**Directions for this task**:
Using the data below, output the first line and every line after it up to and including the line containing "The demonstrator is", exactly as written and with nothing added.

_ _ _ _ _

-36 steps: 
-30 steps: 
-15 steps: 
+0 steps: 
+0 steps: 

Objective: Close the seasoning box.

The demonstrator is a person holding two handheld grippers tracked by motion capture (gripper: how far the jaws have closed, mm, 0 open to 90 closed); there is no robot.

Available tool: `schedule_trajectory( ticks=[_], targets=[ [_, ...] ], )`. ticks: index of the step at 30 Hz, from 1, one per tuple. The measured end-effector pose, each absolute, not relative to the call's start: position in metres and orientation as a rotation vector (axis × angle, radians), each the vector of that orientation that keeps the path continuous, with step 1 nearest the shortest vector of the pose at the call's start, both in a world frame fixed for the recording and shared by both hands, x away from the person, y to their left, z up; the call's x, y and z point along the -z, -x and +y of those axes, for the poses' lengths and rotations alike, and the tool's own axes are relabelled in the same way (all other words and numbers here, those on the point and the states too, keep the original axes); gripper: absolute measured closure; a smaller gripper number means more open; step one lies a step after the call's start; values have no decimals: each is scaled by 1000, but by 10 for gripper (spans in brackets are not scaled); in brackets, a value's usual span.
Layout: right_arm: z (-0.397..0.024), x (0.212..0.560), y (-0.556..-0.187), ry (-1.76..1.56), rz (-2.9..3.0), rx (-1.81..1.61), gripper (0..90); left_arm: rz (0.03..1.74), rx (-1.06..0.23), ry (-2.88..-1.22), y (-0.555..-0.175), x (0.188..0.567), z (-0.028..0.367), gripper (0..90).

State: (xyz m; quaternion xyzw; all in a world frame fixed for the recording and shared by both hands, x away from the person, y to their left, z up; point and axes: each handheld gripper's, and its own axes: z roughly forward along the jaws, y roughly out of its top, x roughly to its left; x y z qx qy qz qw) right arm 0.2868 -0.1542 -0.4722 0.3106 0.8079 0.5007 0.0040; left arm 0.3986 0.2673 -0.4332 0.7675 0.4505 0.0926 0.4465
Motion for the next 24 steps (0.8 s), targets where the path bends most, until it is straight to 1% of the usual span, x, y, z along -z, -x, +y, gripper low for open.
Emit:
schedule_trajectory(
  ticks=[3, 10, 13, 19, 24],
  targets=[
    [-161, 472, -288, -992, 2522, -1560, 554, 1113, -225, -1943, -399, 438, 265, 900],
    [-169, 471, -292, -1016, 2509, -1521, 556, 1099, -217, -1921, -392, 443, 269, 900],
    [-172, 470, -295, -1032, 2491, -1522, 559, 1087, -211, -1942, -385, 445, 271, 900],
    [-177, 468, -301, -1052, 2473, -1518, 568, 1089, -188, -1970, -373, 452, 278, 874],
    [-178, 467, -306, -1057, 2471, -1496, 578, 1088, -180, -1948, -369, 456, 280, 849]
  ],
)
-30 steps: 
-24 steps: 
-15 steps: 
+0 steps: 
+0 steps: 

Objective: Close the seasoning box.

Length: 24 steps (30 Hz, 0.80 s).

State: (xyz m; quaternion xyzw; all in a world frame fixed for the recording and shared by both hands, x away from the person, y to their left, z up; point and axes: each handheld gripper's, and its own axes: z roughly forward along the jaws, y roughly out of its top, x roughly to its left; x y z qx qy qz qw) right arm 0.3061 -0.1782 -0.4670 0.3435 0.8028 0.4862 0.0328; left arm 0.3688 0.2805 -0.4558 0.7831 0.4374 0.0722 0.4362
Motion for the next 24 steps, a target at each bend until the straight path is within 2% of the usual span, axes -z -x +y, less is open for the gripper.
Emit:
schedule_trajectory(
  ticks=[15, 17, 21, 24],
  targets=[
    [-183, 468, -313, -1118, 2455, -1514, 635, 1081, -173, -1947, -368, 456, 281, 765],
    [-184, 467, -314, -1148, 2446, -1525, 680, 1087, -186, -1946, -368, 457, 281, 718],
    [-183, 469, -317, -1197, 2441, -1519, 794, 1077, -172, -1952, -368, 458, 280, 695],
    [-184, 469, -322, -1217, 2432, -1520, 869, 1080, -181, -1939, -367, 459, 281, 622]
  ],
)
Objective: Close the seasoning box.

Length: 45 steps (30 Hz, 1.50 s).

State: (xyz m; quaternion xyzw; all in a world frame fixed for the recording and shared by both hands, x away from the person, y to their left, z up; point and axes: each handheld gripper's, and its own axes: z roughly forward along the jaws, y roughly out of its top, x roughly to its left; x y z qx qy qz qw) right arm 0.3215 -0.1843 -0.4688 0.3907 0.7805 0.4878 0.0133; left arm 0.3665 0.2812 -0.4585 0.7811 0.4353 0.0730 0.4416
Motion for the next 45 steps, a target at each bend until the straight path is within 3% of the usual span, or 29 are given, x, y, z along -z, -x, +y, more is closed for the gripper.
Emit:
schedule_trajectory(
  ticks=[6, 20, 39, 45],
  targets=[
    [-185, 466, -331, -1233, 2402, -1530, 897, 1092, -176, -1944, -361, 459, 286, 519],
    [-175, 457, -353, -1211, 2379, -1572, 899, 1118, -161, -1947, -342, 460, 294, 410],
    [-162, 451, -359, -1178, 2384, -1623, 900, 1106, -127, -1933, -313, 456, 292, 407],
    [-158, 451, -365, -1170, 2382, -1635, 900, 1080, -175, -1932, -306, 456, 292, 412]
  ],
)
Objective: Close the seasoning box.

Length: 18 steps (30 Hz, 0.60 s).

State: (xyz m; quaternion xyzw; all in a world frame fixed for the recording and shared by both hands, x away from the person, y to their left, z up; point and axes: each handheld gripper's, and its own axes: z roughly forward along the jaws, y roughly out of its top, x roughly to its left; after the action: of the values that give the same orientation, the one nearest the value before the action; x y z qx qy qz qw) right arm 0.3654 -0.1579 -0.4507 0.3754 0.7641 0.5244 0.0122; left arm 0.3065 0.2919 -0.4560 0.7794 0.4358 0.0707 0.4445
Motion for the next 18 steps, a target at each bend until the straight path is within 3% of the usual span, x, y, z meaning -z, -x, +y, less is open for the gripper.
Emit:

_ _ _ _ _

**Response to the exercise**:
-36 steps: 
-30 steps: 
-15 steps: 
+0 steps: 
+0 steps: 

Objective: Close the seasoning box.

The demonstrator is a person holding two handheld grippers tracked by motion capture (gripper: how far the jaws have closed, mm, 0 open to 90 closed); there is no robot.

This exercise has been completed.